Restate word for word the opening line of the data below and every line after it until the line with "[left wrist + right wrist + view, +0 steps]", that line too, but not the pictures.

Extracted records
::::
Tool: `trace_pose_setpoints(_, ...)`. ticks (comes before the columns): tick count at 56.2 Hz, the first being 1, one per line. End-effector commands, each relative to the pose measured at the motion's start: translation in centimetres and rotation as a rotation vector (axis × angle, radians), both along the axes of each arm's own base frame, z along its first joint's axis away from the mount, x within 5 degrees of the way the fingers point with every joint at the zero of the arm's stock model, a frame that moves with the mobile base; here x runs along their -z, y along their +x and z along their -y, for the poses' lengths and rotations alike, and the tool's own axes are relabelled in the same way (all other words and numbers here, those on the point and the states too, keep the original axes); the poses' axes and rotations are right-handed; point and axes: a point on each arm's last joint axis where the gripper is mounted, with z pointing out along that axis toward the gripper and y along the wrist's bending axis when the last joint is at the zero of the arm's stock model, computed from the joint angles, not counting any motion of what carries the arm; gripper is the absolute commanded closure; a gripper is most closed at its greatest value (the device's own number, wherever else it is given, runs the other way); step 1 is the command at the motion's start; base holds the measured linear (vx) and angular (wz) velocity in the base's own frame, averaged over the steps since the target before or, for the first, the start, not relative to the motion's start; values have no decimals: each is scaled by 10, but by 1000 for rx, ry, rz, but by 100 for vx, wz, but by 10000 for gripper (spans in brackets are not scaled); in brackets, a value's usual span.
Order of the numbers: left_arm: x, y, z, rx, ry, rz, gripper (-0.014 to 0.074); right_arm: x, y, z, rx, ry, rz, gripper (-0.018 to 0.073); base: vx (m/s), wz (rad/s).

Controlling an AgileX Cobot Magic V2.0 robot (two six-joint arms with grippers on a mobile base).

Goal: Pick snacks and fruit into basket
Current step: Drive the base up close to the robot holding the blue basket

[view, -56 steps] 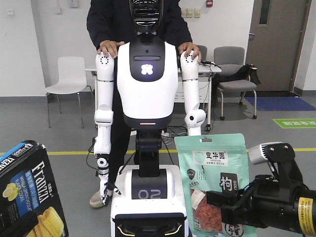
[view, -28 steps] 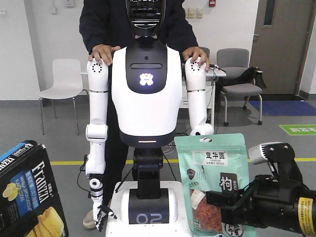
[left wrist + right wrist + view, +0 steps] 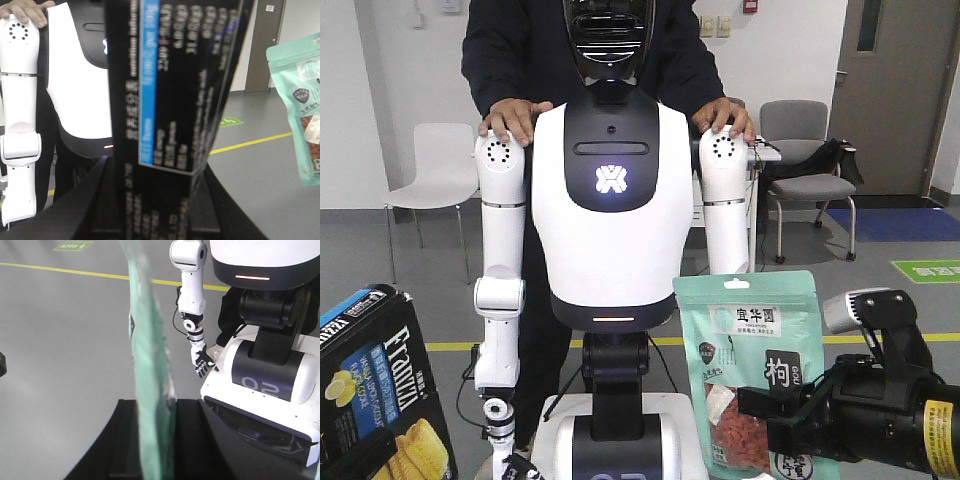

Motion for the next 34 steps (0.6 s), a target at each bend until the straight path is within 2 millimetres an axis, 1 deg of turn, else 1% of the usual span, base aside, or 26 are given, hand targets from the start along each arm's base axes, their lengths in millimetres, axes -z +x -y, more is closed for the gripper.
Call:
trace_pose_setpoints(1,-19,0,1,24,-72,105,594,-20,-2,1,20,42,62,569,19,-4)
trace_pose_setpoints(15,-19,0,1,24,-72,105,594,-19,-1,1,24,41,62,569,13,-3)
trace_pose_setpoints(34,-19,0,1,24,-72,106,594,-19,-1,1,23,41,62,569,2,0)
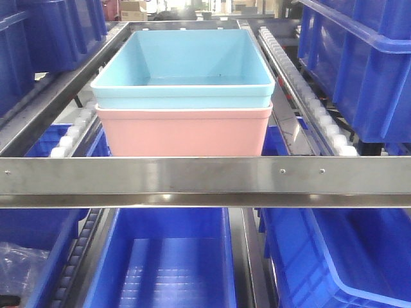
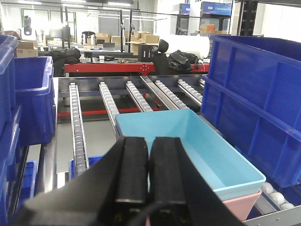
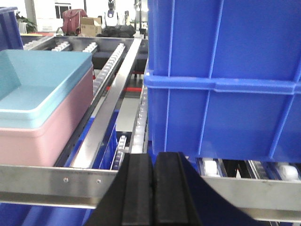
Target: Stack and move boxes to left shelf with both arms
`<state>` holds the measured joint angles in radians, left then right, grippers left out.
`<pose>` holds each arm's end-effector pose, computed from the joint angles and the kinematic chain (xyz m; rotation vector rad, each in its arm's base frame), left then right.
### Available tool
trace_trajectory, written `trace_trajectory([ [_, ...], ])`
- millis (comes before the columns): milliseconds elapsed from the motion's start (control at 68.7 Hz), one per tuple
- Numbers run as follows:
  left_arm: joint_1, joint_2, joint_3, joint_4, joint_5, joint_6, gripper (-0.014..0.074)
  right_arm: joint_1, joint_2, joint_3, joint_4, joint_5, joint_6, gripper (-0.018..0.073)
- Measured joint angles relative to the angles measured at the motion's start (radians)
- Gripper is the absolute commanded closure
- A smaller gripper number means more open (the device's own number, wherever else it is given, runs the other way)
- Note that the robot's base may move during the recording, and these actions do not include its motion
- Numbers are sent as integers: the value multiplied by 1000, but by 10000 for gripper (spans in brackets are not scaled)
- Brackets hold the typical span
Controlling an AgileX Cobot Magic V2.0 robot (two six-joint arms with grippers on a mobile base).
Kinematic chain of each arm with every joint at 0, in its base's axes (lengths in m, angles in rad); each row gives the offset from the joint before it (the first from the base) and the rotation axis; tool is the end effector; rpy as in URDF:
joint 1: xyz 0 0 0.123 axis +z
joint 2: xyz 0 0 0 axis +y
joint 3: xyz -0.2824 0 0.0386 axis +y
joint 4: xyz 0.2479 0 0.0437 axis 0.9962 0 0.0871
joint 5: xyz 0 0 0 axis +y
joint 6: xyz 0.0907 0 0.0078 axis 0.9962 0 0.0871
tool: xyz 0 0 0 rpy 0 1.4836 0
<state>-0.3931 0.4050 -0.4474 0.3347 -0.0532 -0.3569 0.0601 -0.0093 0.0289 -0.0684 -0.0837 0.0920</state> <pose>0.0835 -0.0363 0.3401 0.2723 1.3735 -0.3582 0.0558 0.0039 0.2114 -0.0305 1.4198 0.0734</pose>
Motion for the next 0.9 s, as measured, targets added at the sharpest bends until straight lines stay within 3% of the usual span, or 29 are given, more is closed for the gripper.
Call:
trace_trajectory([
  [685, 4, 0, 3, 3, 2, 7, 599, 0, 0, 0, 0, -9, 0, 504],
  [728, 15, 0, 7, -47, -5, 48, 599, 0, 0, 0, 0, -11, 0, 504],
  [830, 60, -21, 64, -226, -73, 309, 599, 0, 0, 0, 0, -11, 0, 504],
  [903, 100, -54, 134, -295, -148, 410, 599, 0, 0, 0, 0, -11, 0, 504],
])
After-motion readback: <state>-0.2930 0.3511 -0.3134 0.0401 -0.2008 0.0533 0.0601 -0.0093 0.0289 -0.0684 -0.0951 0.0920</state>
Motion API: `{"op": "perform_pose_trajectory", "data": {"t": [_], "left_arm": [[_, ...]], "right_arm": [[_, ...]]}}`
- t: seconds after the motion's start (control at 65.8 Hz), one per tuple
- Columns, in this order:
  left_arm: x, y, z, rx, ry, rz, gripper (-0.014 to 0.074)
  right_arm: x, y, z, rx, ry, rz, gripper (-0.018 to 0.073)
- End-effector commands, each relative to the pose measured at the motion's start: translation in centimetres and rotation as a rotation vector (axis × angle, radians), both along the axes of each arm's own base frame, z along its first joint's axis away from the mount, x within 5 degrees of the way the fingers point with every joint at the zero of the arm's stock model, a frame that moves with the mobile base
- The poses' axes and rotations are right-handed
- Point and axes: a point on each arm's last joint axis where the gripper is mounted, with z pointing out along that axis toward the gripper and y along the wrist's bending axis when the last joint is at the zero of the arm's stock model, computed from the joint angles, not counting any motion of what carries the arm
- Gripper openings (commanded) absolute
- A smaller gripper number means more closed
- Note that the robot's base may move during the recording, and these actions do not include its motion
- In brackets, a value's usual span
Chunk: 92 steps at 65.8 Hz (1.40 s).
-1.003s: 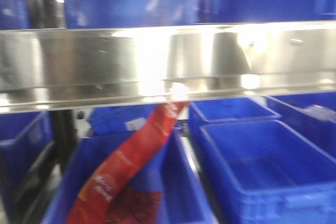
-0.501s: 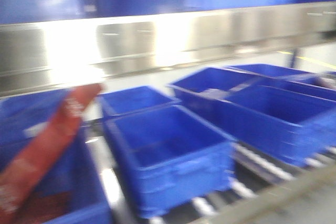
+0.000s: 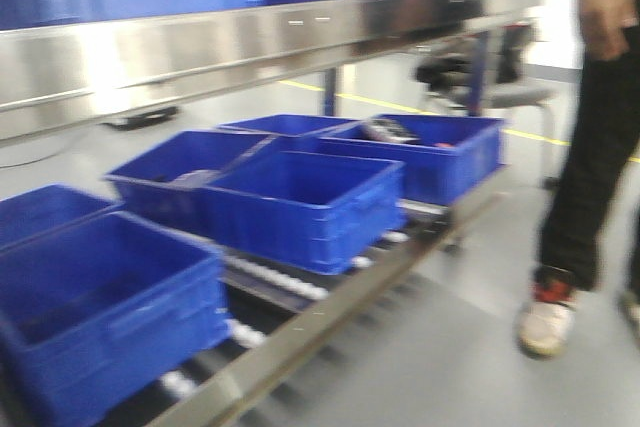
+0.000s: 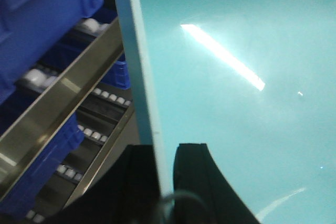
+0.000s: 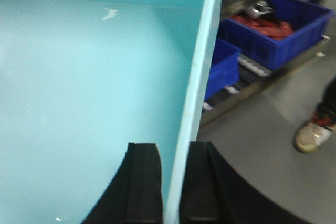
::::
Solution to this exercise:
Tool: `trace_pose_setpoints(_, ...)`. ticks (comes before the columns): tick count at 56.2 Hz, the first being 1, one per line. End-effector commands, each relative to the pose measured at the motion's start: translation in centimetres and rotation as a rotation vector (axis × angle, radians), both along the axes of each arm's own base frame, z along its first joint's axis away from the mount, x within 5 degrees of the way the fingers point with every joint at the zero of the arm's stock model, a frame that moves with the mobile base; here x runs along their -z, y along their +x and z along their -y, for the poses' lengths and rotations alike, and the tool's own axes are relabelled in the same way (all other words and numbers here, those on the point and the states too, keep the original axes); the poses' axes and rotations are right-handed; point and axes: a point on each arm's last joint axis where the gripper is mounted, with z pointing out along that axis toward the gripper and y along the wrist's bending axis when the last joint is at the zero of the arm's stock model, computed from the joint angles, not counting any motion of what carries the arm; gripper is the absolute commanded closure; a gripper is most closed at its greatest value (the device's own number, wherever else it is given, runs the other way); step 1 is the command at the motion's start; base holds the measured linear (vx) and angular (wz) velocity in the base's own frame, averaged over the steps since the target before or, for the first, the start, not relative to the motion's start; values have no decimals: each is scaled by 10, but by 1000 for rx, ry, rz, but by 100 for vx, wz, but by 10000 for gripper (spans in brackets are not scaled); in brackets, a value's usual span.
Order of the numbers: left_arm: x, y, z, rx, ry, rz, gripper (-0.014 to 0.074); right_arm: x, y, z, rx, ry, rz, gripper (-0.018 to 0.073); base: vx (m/s), wz (rad/s).

Controlling an AgileX Cobot Magic V2.0 robot (two six-joint arms with grippers on a mobile base).

Goal: Pick snacks and fruit into basket
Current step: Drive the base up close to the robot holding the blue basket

[view, -56 steps] 
[view, -28 steps] 
[left wrist + right wrist + view, +0 steps] 

The required output is now complete.